Erano due formule matematiche vestite e calzate elegantemente. Li chiamavano ‘i racanetti’ per via della loro somiglianza coi ramarri, eleganti e fulminei nei loro movimenti e nei loro morsi.
Camminavano uno a fianco all’altro, quando andavano in città insieme. Compatti come il gatto e la volpe di Carlo Collodi, dovettero incappare in qualcuno che ostacolò le loro attività losche. Qualcuno con la puzza sotto al naso e col ferro in tasca.

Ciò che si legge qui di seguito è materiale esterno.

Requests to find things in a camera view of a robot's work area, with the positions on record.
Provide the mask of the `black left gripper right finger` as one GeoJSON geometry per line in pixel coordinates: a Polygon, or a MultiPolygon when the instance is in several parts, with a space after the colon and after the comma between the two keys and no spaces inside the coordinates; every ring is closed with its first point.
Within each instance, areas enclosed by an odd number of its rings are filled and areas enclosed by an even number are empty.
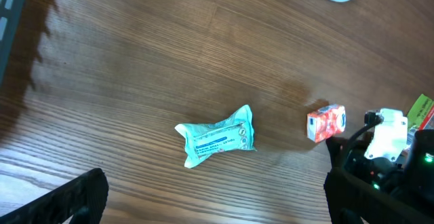
{"type": "Polygon", "coordinates": [[[433,217],[380,192],[341,168],[333,168],[324,183],[333,223],[433,223],[433,217]]]}

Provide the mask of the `teal tissue pack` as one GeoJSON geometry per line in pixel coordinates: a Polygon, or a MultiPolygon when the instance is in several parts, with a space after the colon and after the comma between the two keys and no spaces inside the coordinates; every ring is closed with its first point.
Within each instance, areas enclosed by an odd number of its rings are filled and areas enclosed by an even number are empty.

Prima cercarono la conciliazione, una spartizione equa del territorio da taglieggiare. Ma il rivale s’impuntò come un mulo e non cedette di un millimetro. Anzi, osò minacciarli, i due fratelli eleganti.
Il giorno dopo lo trovarono senza vita, dopo un suicidio sapientemente apparecchiato da almeno due complici.
I due fratelli sparirono in pochi istanti. Soltanto Venturina, una loro cugina, sapeva dove fossero espatriati. Scriveva loro lunghe lettere su carta velina, che spediva chiuse in buste dai bordi con sottili bande verdi e arancioni.
Claudio, loro cugino acquisito, si guarda intorno con circospezione, ogni volta che gli chiedi notizie di quei parenti da dimenticare. Ti spinge nel bar dalle pareti di vetro sopra l’ospedale e ti ordina subito un caffè corretto, come per tapparti la bocca.